Signore Morelli seufzte. Hoffentlich blieb sie bei ihren ehrgeizigen Plänen. Dann lächelte er in sich hinein, als ihn plötzlich eine Woge der Zuneigung für seine Tochter überschwemmte. Es nutzte ja ohnehin nichts, sich über all diese Dinge den Kopf zu zerbrechen. Maria machte sowieso, was sie wollte. Das war schon immer so gewesen. Außerdem wollte er sich auch nicht allzu sehr in ihr Leben einmischen. Zu gut erinnerte er sich daran, wie es bei ihm selbst gewesen war, als er sich in Marias Mutter verliebt hatte, die sechzehn Jahre jünger gewesen war als er selbst. Ihre Eltern waren lange Zeit gegen diese Verbindung gewesen, die die große Liebe – nein, die einzige Liebe seines Lebens gewesen war. Was Elena wohl von den Heiratsplänen ihrer Tochter gehalten hätte? Vermutlich hätte sie Filipo ermahnt, sich da rauszuhalten, weil ihn das nichts anginge. Wenn Maria ihren Angelo liebte, dann sollte sie ihn auch heiraten. Basta!

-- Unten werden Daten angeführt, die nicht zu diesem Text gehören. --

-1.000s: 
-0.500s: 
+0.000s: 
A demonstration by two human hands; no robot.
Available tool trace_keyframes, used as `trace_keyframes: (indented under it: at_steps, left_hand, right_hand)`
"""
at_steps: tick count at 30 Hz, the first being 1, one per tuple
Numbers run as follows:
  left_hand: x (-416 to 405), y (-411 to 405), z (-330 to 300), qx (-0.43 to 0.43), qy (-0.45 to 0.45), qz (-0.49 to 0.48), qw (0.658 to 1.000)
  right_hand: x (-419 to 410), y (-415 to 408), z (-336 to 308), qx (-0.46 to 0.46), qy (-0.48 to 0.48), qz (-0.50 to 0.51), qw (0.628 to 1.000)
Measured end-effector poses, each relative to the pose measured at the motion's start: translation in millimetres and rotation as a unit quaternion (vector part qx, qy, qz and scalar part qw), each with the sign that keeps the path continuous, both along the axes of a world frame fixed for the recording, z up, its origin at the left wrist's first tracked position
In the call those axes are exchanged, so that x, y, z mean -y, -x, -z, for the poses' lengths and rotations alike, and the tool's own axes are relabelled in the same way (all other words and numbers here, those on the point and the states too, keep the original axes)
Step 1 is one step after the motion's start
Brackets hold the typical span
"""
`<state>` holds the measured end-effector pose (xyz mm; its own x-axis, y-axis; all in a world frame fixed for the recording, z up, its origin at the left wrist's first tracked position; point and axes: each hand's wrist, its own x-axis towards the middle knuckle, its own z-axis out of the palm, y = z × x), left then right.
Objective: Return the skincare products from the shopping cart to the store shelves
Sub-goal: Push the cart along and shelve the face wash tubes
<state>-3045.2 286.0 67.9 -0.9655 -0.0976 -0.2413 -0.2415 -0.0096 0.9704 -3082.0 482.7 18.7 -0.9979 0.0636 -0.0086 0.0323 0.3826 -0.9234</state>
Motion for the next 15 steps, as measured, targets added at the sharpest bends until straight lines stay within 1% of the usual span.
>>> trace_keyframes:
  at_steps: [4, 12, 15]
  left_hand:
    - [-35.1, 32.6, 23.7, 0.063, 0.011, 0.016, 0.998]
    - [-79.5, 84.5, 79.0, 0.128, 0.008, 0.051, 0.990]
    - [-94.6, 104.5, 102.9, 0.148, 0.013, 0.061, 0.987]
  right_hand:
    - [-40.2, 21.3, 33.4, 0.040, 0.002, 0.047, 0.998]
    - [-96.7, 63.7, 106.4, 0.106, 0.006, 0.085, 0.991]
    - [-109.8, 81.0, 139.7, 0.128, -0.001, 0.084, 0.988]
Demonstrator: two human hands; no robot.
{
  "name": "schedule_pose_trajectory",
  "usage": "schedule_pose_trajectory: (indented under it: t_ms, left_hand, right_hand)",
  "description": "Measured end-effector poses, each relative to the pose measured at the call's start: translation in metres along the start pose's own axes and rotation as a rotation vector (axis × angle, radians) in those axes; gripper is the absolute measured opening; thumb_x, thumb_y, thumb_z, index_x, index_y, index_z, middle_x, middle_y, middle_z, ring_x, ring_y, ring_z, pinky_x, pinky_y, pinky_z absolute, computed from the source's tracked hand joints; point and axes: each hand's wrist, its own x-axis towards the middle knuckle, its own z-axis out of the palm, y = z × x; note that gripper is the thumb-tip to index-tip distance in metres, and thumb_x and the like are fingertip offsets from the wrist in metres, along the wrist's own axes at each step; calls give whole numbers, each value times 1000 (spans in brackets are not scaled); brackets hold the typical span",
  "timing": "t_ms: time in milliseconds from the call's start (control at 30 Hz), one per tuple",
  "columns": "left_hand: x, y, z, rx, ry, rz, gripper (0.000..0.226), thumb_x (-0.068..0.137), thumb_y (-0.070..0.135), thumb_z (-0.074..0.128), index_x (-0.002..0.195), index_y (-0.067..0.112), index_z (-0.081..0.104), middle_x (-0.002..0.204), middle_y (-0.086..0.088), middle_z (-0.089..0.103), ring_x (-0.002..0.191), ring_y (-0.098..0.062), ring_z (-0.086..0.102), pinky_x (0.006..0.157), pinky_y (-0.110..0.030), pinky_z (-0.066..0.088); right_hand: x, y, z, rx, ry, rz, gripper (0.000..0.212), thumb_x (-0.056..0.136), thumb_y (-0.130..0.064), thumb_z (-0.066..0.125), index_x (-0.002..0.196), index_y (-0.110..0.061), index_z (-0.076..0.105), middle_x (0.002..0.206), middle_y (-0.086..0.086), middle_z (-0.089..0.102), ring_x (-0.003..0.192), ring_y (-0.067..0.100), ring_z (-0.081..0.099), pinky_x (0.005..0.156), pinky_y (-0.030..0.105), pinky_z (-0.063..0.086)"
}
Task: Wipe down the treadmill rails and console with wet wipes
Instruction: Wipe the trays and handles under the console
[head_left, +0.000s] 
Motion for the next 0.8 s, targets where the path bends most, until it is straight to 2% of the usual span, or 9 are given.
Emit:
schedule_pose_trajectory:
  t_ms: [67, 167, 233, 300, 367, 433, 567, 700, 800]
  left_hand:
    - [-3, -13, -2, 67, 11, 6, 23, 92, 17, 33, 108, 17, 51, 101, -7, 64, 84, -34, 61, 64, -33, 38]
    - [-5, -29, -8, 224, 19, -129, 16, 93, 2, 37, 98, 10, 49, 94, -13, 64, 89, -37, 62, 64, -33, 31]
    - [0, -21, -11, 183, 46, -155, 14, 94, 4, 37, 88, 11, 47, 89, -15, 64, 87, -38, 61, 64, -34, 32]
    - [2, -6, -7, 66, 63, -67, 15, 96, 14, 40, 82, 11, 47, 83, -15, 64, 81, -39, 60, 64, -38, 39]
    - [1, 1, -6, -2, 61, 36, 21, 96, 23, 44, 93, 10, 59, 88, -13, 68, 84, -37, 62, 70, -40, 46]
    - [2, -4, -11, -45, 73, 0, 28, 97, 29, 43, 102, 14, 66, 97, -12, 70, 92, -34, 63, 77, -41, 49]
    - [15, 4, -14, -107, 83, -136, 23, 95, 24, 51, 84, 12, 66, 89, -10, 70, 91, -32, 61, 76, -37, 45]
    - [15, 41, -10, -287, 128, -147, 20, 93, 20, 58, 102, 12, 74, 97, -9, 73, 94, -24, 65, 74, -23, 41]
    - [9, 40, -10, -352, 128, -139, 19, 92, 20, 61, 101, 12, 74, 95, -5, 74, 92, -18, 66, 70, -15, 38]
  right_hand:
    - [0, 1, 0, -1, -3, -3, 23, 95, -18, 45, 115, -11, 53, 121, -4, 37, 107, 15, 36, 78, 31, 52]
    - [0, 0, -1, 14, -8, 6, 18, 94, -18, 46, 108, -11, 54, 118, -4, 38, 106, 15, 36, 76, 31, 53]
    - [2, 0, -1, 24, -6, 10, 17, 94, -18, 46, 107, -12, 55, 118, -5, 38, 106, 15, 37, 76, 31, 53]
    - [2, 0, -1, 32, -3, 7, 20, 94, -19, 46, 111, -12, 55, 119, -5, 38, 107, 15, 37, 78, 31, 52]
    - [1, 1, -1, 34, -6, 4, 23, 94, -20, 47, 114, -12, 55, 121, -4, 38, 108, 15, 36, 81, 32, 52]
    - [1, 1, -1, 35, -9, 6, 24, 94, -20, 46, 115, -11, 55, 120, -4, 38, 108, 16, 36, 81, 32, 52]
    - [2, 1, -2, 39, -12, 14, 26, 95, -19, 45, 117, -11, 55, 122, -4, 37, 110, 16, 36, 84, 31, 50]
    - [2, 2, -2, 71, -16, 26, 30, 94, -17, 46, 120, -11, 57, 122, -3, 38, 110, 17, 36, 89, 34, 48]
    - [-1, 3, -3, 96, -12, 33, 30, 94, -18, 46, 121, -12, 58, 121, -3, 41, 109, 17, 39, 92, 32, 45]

Trotzdem blieb sein ungutes Gefühl, sowohl was die bevorstehende Hochzeit anging als auch den Palio, der durch die Teilnahme von Panther und Drachen noch brisanter zu werden versprach. Sorgenvoll schüttelte er den Kopf. Es gab noch manches zu erledigen, bevor er sich bequem zurücklehnen konnte, um den Ausgang der Geschichte zu verfolgen.

In Gedanken versunken, bahnte sich der capitano einen Weg durch die Menschenmenge auf dem Campo, die die Ergebnisse der Auslosung zum Teil fröhlich feierte, zum Teil aber auch in handfeste Auseinandersetzungen verstrickt war, die die Polizei vergeblich zu schlichten versuchte.

So war das eben mit dem Palio. Er dauerte das ganze Jahr über. Il Palio si corre tutto l’anno.